- Opening Delimiter -
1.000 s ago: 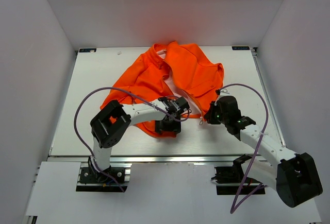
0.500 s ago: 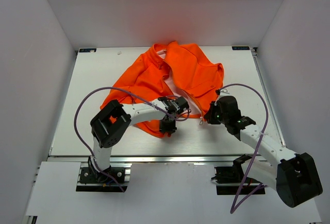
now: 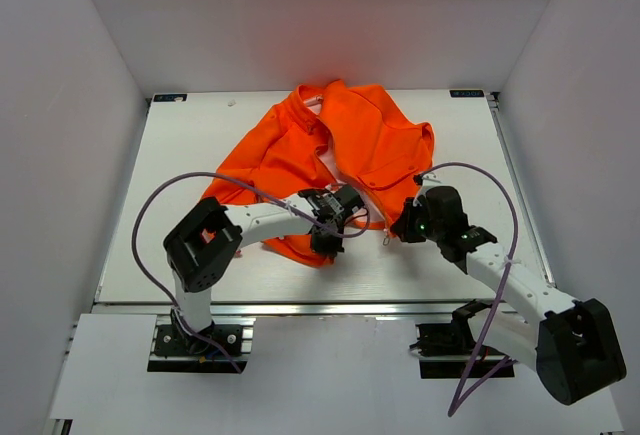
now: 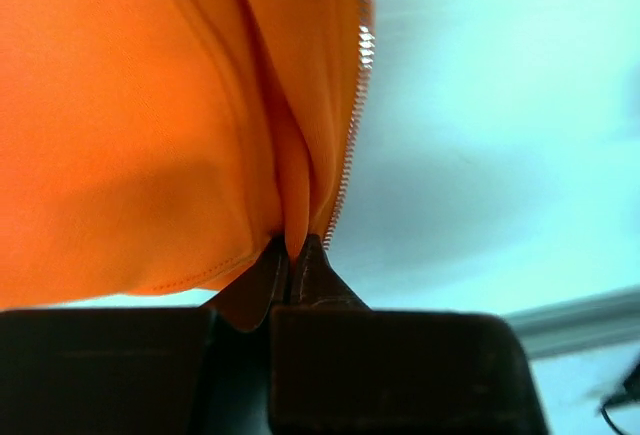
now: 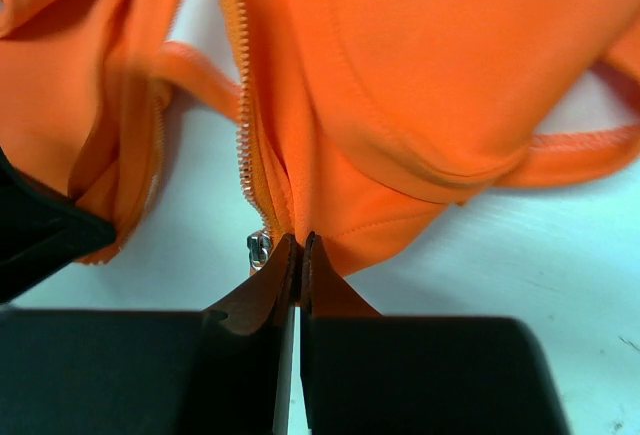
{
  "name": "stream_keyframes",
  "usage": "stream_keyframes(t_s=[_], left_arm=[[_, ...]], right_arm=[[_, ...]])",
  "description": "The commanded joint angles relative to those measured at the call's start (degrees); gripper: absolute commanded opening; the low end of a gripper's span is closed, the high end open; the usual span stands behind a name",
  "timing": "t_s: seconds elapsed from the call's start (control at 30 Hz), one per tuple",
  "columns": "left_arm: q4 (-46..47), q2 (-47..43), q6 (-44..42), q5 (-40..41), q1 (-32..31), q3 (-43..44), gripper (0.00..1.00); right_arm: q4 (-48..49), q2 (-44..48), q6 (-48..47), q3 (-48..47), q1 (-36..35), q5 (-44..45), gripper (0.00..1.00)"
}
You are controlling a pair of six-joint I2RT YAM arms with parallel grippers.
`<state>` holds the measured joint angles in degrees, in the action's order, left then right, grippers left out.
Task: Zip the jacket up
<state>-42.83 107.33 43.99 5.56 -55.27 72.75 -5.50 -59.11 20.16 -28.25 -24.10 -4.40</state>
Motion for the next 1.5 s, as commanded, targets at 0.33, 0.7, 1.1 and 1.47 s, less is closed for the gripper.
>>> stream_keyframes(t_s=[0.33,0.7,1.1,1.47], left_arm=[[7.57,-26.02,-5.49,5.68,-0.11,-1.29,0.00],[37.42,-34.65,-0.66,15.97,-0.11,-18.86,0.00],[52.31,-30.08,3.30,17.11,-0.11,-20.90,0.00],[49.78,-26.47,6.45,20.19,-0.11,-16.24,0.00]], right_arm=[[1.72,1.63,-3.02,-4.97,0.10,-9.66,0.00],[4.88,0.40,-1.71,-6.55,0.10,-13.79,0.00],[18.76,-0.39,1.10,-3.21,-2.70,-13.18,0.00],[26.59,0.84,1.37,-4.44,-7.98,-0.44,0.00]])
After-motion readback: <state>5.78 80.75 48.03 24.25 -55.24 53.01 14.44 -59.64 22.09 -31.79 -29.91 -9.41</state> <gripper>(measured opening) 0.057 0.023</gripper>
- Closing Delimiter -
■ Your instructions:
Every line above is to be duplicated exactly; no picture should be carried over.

■ Exercise result:
1.000 s ago: 
0.500 s ago: 
now: 
now: 
now: 
{
  "name": "stream_keyframes",
  "usage": "stream_keyframes(t_s=[_], left_arm=[[_, ...]], right_arm=[[_, ...]])",
  "description": "The commanded joint angles relative to those measured at the call's start (degrees); gripper: absolute commanded opening; the low end of a gripper's span is closed, the high end open; the usual span stands behind a name",
  "timing": "t_s: seconds elapsed from the call's start (control at 30 Hz), one per tuple",
  "columns": "left_arm: q4 (-46..47), q2 (-47..43), q6 (-44..42), q5 (-40..41), q1 (-32..31), q3 (-43..44), gripper (0.00..1.00); right_arm: q4 (-48..49), q2 (-44..48), q6 (-48..47), q3 (-48..47), q1 (-36..35), q5 (-44..45), gripper (0.00..1.00)"
}
You are controlling a pair of six-joint I2RT YAM arms with parallel grippers.
`<state>` holds the measured joint angles in degrees, in the action's order, left then right, grippers left out.
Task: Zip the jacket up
<state>-42.83 107.33 43.99 5.56 -55.27 72.75 -5.50 -59.11 20.16 -28.25 -24.10 -4.40</state>
Motion for the next 1.5 s, as commanded, targets at 0.33, 0.7, 1.1 and 1.47 s, less is closed for the gripper.
>>> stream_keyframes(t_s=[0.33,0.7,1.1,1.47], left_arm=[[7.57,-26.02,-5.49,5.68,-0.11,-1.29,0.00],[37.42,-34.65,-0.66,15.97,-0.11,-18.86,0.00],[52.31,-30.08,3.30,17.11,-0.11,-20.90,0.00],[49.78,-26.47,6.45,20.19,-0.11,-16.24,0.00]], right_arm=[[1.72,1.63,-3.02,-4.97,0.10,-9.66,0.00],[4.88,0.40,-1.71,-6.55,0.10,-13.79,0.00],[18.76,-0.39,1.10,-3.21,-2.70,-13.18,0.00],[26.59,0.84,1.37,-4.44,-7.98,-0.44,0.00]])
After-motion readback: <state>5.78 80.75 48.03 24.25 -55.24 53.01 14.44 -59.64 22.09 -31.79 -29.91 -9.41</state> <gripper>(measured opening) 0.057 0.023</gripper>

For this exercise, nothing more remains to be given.